Warming up with Pipeline Data Engineering Academy

4 minute read

In May 2020 I took part in the Pipeline Summer Camp - the inaugural offering from the Berlin data engineering bootcamp Pipeline Data Engineering Academy.

I’m writing this post as a thank you to Peter & Daniel (the founders of Pipeline). I got lots of value from their Summer Camp (as you’ll see below). Part of the reason for this thank you is to help others benefit from the value that Peter & Daniel are trying to bring to the world.

I know Peter from my time at Data Science Retreat, where he combined business acumen with a genuine care for the success of students.

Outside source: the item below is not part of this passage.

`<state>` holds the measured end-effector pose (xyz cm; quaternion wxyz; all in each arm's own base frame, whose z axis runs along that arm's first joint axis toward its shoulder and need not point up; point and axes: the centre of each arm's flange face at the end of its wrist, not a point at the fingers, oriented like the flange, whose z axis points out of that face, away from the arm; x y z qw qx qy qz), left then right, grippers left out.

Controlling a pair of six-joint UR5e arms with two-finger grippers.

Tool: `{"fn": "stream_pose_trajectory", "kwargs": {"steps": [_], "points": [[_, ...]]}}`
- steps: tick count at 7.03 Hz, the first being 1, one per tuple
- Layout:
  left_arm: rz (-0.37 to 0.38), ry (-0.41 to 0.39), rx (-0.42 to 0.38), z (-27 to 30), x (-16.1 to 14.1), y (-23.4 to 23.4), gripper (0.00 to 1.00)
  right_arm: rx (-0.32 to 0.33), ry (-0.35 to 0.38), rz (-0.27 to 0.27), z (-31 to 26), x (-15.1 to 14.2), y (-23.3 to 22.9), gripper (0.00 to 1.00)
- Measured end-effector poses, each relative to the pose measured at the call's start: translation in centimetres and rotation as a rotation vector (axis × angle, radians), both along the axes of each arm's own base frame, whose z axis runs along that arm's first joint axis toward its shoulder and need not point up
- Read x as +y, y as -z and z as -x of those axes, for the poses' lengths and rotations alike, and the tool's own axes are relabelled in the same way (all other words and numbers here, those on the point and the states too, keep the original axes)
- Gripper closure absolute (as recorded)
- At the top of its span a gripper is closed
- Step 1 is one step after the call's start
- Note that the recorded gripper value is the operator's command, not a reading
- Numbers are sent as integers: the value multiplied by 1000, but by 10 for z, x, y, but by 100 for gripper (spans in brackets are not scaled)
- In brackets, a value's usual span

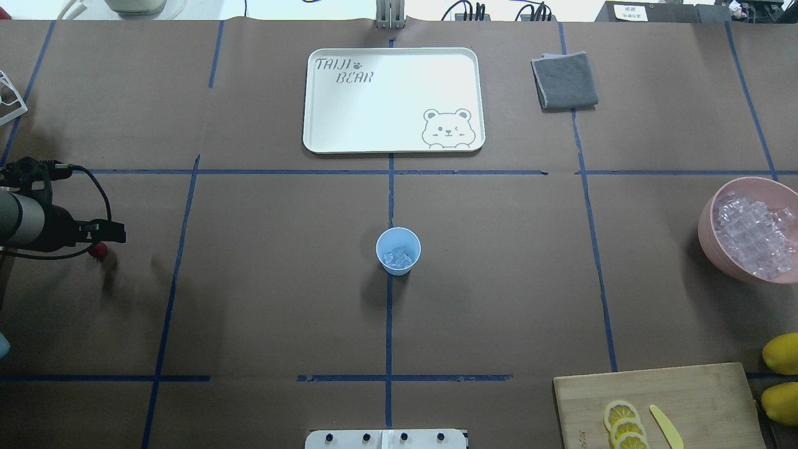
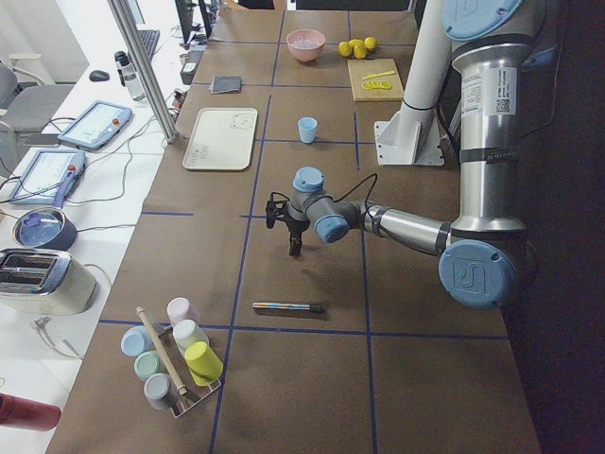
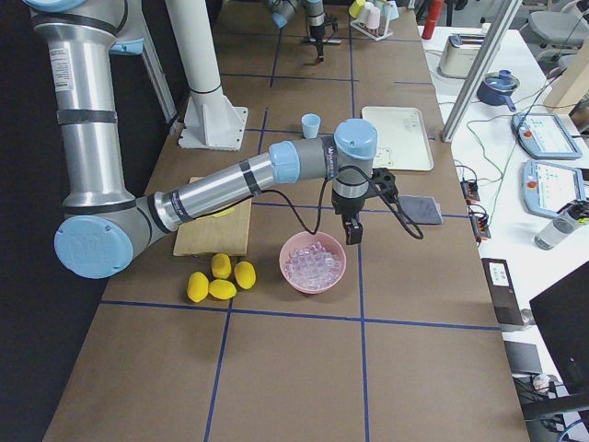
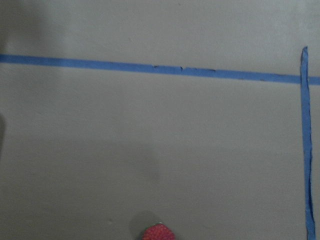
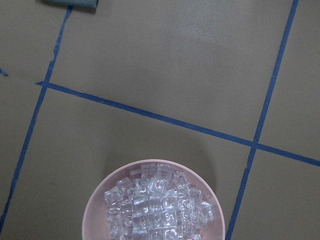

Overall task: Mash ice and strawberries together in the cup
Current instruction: 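Lower the left gripper onto the red strawberry and grasp it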

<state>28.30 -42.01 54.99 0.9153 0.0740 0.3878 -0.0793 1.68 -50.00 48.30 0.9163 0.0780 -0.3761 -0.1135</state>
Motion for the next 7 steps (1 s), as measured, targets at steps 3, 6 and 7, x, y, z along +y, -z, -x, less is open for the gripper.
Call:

I’ve only met Daniel online, and it was clear from the Summer Camp that his combination of technical expertise, experience and teaching approach will be massively valuable to new data engineers.

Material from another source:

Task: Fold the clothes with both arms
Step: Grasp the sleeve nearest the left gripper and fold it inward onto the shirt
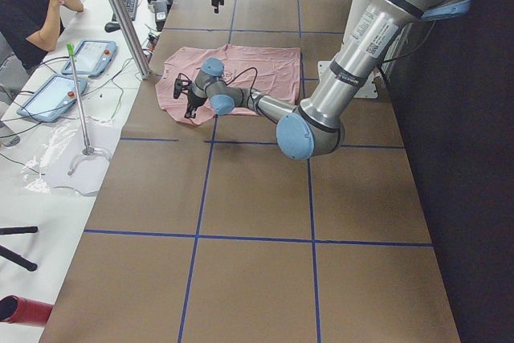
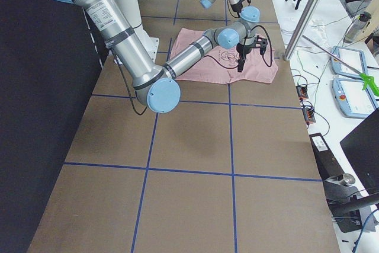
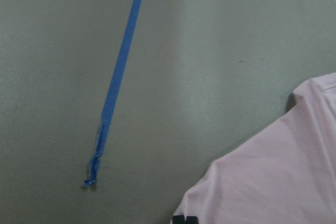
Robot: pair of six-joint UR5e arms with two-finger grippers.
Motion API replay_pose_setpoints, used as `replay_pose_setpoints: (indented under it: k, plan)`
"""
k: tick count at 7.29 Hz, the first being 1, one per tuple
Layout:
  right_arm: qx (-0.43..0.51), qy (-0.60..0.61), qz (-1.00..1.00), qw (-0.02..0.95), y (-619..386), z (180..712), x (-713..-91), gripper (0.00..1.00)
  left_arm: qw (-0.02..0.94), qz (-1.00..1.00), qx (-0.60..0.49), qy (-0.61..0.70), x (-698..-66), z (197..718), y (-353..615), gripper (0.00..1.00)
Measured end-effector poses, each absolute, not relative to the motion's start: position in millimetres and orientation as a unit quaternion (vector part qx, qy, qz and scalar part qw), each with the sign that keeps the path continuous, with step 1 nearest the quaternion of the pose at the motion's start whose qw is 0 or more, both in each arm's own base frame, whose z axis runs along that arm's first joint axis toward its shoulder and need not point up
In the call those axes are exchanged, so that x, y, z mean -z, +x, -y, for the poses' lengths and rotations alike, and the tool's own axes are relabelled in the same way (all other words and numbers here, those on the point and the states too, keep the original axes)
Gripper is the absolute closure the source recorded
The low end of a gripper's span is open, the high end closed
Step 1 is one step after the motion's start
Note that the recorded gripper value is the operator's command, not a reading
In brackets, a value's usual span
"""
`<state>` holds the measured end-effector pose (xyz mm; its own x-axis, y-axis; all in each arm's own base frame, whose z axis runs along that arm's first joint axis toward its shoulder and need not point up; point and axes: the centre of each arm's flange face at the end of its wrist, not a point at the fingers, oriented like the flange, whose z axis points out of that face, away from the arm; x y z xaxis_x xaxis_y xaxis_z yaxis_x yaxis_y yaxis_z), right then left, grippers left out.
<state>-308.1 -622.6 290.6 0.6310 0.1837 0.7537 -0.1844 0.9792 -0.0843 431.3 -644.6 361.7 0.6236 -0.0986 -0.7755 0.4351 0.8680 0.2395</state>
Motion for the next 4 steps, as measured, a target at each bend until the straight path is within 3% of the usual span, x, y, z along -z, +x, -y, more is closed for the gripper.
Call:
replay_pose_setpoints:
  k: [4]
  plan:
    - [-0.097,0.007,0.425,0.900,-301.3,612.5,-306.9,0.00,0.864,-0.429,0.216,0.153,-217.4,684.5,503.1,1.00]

It’s an exciting team, and I’m looking forward to seeing Pipeline establish themselves in Berlin - consider me a fan.

What was the Summer Camp?

The Summer Camp was a one week course in data engineering, held online in May 2020, when much of the world’s population was in lockdown.

The Summer Camp (I'm the poorly in the upper middle :)

The effects of corona have been felt worldwide - yet there is opportunity in this crisis. Pipeline have shown already they are capable of seeing opportunity in a crisis.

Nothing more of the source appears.